Vengeance Is Mine, All Others Pay Cash
Impotência e kung-fu
Por Vitor Velloso
Durante o Festival de Locarno 2021
“Vengeance Is Mine, All Others Pay Cash” chega como a obra mais impotente do festival. Para além do terrível trocadilho, o filme de Edwin é uma grande homenagem ao cinema de ação e utiliza os inúmeros clichês para construir uma narrativa sobre um homem incapaz de ter uma ereção, viciado em brigas, que se apaixona mas vê seus sonhos tomarem outro rumo porque… não sobe.
A irreverência do projeto está em sua diversão desmedida, assumindo o tacanho do gênero como uma fórmula para criar algumas situações genuinamente hilárias. Seja no estereótipo dos personagens (seu companheiro no caminhão ou o ex-durão) ou em breves elementos fálicos que tomam conta da tela, a exemplo dos animais que sobem e descem cuspindo água. Nos primeiros minutos, quando o absurdo se instala, e o espectador percebe que em pouco tempo já viu uma corrida por uma garrafa com dinheiro, um oral e um feto de animal oferecido como experimento para a cura da ereção, fica claro que poucas coisas vão caminhar da maneira convencional. E o romance segue a mesma ideia, com uma apresentação de casal que começa com uma briga de coreografia espetaculosa, trocando de cenário diversas vezes e com um CGI horroroso que salva os personagens da morte e os joga para uma situação menos desconfortável. “Vengeance Is Mine, All Other Pay Cash” é sobre isso.
Baseado no livro homônimo de Eka Kurniawan, o título estupidamente genial é uma extensão de diversas outras frases que aparecem durante o filme: “Não lembre do meu nome, apenas da sensação”, “Sozinho na rua e não bem-vindo em casa” entre outras. A vingança aqui toma uma proporção mais séria do que a primeira metade faz parecer, a própria razão da impotência é mais grave do que poderíamos imaginar, mas não existe tempo para o drama. Apenas lutas e declarações de amor estapafúrdias, com resoluções duvidosas, diálogos toscos e trocadilhos fálicos. Quando o elemento místico é colocado à prova, nenhuma lógica fica de pé diante de uma bicuda na cara. Parece uma frase ruim do “Cobra” ou uma fonte de “John Wick”, mas não, é a síntese do longa de Edwin.

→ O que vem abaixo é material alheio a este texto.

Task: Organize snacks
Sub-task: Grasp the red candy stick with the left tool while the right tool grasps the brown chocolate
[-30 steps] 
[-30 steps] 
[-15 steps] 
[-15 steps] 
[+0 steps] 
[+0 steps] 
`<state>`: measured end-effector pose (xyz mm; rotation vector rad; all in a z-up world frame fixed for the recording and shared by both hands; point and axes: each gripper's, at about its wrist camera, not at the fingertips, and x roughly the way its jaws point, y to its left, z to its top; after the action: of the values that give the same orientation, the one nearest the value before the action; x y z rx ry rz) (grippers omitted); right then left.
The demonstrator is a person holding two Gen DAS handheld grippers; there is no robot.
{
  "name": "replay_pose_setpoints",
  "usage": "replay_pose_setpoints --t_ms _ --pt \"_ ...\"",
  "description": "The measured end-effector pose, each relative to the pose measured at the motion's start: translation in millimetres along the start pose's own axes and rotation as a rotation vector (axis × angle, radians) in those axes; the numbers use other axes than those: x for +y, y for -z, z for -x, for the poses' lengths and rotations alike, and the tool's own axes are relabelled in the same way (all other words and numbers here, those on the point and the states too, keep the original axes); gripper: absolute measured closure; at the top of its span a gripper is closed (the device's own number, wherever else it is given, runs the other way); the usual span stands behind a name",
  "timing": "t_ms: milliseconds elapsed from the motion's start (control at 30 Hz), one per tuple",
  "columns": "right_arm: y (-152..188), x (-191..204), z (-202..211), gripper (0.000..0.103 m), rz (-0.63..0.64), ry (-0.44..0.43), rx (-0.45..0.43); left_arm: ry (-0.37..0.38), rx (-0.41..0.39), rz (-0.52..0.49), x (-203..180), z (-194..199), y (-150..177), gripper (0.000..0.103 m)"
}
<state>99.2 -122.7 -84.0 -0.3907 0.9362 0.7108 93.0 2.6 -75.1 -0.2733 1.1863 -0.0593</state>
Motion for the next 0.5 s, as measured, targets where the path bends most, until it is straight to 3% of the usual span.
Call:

Se gangues e traições estão envolvidas na história, as reviravoltas não poderiam fazer menos sentido, porém um roteiro bem amarrado não é a promessa aqui. A diversão é justamente seu pragmatismo nas soluções, em como a câmera não fragmenta a coreografia que agiganta o absurdo nos espaços, nos cortes dinâmicos que criam uma “tensão” sempre expansiva ou mesmo nas mortes hilárias que o destino promove. Aliás, a última cena de assassinato é brilhante e sem dúvida ficará na memória de alguns fãs do gênero. E a cena de abertura não fica para trás.
“Vengeance Is Mine, All Other Pay Cash” é uma mistureba saudável dos filmes de ação dos anos 70 e 80 com a estrutura clássica do faroeste, costurado na impotência do protagonista. E esse roteiro insano é assinado pelo autor do livro, que segundo o diretor, presta uma homenagem à produção cultural da Indonésia. Essa estrutura caótica cria um filme de vingança de kung-fu novelesco com romance brega, onde o romance aparece a partir de uma pancadaria sem sentido, com a bela declaração de amor de atirar uma moto contra o futuro marido. E a dinâmica entre Ajo Kawir (Marthino Lio) e Iteung (Ladya Cheryl) é algo cativante de se ver, não apenas por conseguirem captar a explosão amorosa a partir dessa destruição em massa, mas por conseguirem, mesmo à distância, criar uma relação que não se perde durante a progressão.
A trilha sonora é capaz de dimensionar a modernidade com o saudosismo, em uma pegada que agiliza a ação criando um espectro paródico ao mesmo tempo que é capaz de expandir o universo mitológico da obra. As memórias de seus personagens são sintetizadas nesse conjunto de dispositivos que formalizam uma mix de cenas que não esconde o passado autoritário, pelo contrário, assume a política como um dos recursos catalisadores desse drama de punhos e coração aberto.
Sem dúvida, uma das exibições mais particulares que Locarno terá.